*Work task*
Each line of the data below from the one holding "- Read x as" to the one holding "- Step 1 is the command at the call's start", inclusive, is to be reproduced exactly; no other line belongs in the answer.

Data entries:
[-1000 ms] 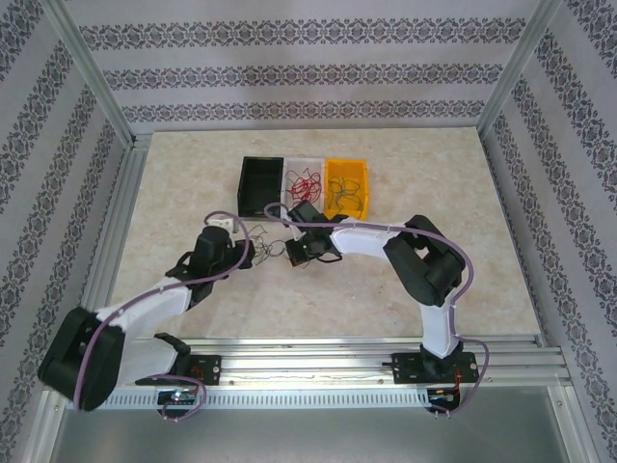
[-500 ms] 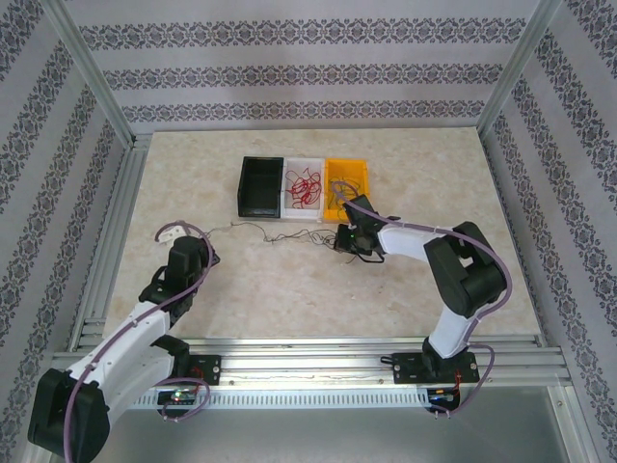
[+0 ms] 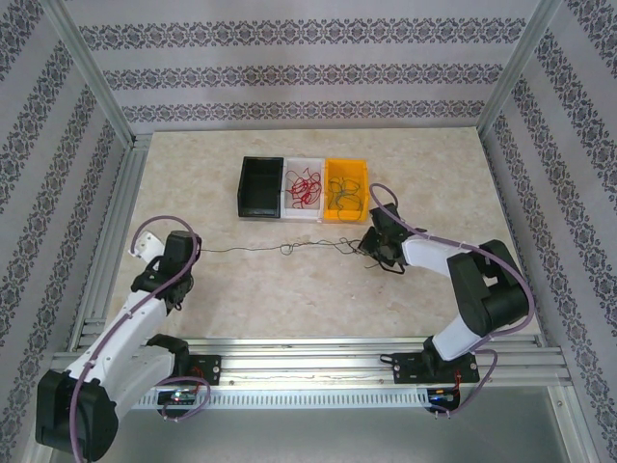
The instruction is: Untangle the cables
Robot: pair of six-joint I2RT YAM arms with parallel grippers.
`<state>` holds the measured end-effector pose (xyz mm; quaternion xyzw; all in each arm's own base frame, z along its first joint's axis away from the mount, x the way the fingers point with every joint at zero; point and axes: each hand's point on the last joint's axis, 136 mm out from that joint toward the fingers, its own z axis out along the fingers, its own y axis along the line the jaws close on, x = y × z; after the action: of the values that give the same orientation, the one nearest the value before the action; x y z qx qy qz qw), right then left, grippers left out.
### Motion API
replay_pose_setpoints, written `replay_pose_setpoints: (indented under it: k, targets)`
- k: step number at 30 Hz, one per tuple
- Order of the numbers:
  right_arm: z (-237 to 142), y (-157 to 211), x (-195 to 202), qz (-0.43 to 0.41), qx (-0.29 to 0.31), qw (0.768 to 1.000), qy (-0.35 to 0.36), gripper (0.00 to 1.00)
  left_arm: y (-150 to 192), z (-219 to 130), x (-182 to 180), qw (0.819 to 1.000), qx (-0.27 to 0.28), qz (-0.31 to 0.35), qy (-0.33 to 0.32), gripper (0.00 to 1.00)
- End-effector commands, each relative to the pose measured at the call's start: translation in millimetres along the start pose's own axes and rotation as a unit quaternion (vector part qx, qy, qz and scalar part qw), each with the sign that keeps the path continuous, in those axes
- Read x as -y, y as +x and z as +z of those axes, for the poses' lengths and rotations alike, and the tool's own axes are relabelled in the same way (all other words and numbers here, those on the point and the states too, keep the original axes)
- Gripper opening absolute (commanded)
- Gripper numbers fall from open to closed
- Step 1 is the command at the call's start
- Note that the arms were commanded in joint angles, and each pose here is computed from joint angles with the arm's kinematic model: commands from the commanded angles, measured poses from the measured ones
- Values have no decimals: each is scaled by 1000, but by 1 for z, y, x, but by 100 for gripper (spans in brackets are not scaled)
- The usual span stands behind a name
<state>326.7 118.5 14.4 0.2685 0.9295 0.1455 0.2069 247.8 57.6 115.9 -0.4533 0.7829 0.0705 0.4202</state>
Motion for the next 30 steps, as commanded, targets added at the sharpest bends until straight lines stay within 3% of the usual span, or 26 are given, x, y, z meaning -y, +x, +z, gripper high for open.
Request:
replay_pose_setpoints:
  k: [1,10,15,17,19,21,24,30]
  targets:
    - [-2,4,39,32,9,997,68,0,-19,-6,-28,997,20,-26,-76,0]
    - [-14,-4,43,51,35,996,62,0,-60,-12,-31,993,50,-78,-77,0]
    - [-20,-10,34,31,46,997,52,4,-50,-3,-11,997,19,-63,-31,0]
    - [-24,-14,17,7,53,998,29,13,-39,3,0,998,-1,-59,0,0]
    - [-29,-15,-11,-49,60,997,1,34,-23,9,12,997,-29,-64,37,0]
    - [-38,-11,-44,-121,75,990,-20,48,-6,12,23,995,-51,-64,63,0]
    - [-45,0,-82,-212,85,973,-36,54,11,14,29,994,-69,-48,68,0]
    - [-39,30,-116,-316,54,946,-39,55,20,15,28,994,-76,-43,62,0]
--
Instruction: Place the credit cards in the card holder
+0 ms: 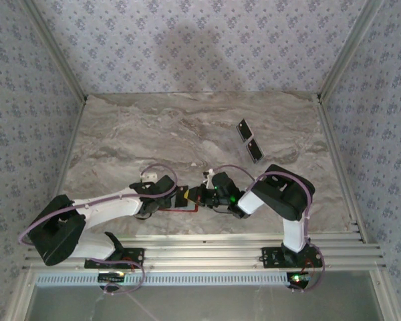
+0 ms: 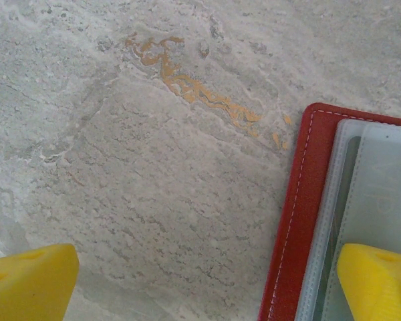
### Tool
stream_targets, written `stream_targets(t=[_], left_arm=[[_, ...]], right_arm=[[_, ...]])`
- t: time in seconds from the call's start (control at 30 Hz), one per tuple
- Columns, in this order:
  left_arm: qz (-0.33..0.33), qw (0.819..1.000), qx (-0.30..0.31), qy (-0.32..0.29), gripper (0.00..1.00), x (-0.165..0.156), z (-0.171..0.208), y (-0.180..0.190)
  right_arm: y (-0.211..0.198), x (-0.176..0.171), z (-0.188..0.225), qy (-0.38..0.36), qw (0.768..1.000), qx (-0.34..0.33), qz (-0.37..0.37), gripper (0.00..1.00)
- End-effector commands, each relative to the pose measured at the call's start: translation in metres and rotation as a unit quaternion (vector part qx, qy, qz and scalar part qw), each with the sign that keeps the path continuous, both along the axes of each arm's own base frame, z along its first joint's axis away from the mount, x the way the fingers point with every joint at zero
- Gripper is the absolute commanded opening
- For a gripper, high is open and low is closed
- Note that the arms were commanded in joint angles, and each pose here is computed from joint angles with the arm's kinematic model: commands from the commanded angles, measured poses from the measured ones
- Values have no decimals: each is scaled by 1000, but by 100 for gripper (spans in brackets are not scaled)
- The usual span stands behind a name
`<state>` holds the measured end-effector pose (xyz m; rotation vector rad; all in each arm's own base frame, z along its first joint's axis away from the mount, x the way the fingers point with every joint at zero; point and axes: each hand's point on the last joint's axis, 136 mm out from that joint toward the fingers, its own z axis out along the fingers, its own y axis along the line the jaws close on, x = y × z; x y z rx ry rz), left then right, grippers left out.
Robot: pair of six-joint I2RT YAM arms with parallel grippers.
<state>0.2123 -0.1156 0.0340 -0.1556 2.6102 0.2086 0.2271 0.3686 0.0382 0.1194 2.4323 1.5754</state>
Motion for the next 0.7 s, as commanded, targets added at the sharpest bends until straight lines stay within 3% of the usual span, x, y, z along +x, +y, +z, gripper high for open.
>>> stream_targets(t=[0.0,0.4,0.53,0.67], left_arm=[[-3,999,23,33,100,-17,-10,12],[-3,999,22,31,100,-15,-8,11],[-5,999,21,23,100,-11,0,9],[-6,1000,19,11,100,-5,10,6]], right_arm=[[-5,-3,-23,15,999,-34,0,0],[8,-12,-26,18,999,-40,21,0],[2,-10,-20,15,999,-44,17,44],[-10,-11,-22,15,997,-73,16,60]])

*Task output*
- Read x as -y, y as +x and z as +z of those axes, for the poses' lengths and rotations alike, and the tool's own axes are relabelled in the same way (all other words and numbers here, those on the point and the states too, keep the original axes)
- Gripper opening absolute (commanded)
- Gripper numbers fall from open to closed
- Step 1 is the command at the call's start

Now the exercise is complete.